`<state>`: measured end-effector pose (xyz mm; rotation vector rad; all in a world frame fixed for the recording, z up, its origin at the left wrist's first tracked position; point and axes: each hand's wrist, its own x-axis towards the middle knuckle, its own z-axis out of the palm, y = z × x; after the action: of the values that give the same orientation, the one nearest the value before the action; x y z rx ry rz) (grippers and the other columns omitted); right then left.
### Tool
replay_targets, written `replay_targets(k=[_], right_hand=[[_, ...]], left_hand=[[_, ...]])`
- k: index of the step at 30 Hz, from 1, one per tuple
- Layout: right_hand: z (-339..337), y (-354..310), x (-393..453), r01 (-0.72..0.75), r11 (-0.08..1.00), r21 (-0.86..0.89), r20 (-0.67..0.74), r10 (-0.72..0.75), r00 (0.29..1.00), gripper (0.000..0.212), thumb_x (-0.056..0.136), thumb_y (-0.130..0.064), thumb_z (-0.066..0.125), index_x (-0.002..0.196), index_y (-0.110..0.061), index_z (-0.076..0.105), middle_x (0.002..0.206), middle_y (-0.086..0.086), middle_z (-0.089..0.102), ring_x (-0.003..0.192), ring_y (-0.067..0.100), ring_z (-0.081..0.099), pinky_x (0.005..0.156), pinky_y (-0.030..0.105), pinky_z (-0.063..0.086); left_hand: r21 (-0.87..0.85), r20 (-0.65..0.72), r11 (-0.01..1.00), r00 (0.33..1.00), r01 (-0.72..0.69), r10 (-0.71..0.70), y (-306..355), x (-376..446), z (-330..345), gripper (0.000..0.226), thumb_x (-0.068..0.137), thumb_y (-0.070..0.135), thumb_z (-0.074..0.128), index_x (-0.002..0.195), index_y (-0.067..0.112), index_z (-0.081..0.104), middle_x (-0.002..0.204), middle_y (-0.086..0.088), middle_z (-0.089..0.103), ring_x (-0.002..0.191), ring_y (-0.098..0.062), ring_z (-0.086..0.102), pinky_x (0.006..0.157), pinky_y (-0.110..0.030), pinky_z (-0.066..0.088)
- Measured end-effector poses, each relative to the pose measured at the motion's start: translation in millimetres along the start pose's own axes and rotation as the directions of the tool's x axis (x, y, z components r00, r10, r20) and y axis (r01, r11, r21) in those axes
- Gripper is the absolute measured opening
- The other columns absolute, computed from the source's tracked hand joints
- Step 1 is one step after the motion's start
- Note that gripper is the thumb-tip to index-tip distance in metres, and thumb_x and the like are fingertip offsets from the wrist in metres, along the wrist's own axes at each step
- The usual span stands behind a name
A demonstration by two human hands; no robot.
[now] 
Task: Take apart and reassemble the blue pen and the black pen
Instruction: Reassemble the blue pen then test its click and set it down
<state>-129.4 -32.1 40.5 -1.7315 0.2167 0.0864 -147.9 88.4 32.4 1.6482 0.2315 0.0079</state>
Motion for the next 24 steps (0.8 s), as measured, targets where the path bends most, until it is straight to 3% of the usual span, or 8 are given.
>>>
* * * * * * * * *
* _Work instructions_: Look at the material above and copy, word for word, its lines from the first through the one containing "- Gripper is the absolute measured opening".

* _Response to this exercise_:
`<state>`: measured end-effector pose (xyz mm; rotation vector rad; all in a world frame fixed for the recording, z up, its origin at the left wrist's first tracked position; point and axes: each hand's wrist, its own x-axis towards the middle knuckle, its own z-axis out of the palm, y = z × x; after the action: of the values that give the same orientation, the one nearest the value before the action; x y z rx ry rz) (grippers and the other columns omitted); right then left.
### Tool
replay_targets, written `replay_targets(k=[_], right_hand=[[_, ...]], left_hand=[[_, ...]])`
- k: index of the step at 30 Hz, from 1, one per tuple
- Layout: right_hand: z (-339..337), y (-354..310), x (-393..453), r01 (-0.72..0.75), r11 (-0.08..1.00), r21 (-0.86..0.89), r20 (-0.67..0.74), r10 (-0.72..0.75), r00 (0.29..1.00), gripper (0.000..0.212), thumb_x (-0.056..0.136), thumb_y (-0.130..0.064), thumb_z (-0.066..0.125), index_x (-0.002..0.196), index_y (-0.110..0.061), index_z (-0.076..0.105), middle_x (0.002..0.206), middle_y (-0.086..0.086), middle_z (-0.089..0.102), ring_x (-0.003..0.192), ring_y (-0.067..0.100), ring_z (-0.081..0.099), pinky_x (0.005..0.156), pinky_y (-0.030..0.105), pinky_z (-0.063..0.086); left_hand: r21 (-0.87..0.85), r20 (-0.65..0.72), r11 (-0.01..1.00), r00 (0.33..1.00), r01 (-0.72..0.69), r10 (-0.71..0.70), y (-306..355), x (-376..446), z (-330..345), gripper (0.000..0.226), thumb_x (-0.068..0.137), thumb_y (-0.070..0.135), thumb_z (-0.074..0.128), index_x (-0.002..0.195), index_y (-0.067..0.112), index_z (-0.081..0.104), middle_x (-0.002..0.204), middle_y (-0.086..0.088), middle_z (-0.089..0.103), ring_x (-0.002..0.191), ring_y (-0.098..0.062), ring_z (-0.086..0.102), pinky_x (0.006..0.157), pinky_y (-0.110..0.030), pinky_z (-0.066..0.088)
- Measured end-effector poses, each relative to the pose measured at the motion's start: translation in millimetres along the start pose's own axes and rotation as the directions of the tool's x axis (x, y, z components r00, r10, r20) and y axis (r01, r11, r21) in those axes
- Gripper is the absolute measured opening

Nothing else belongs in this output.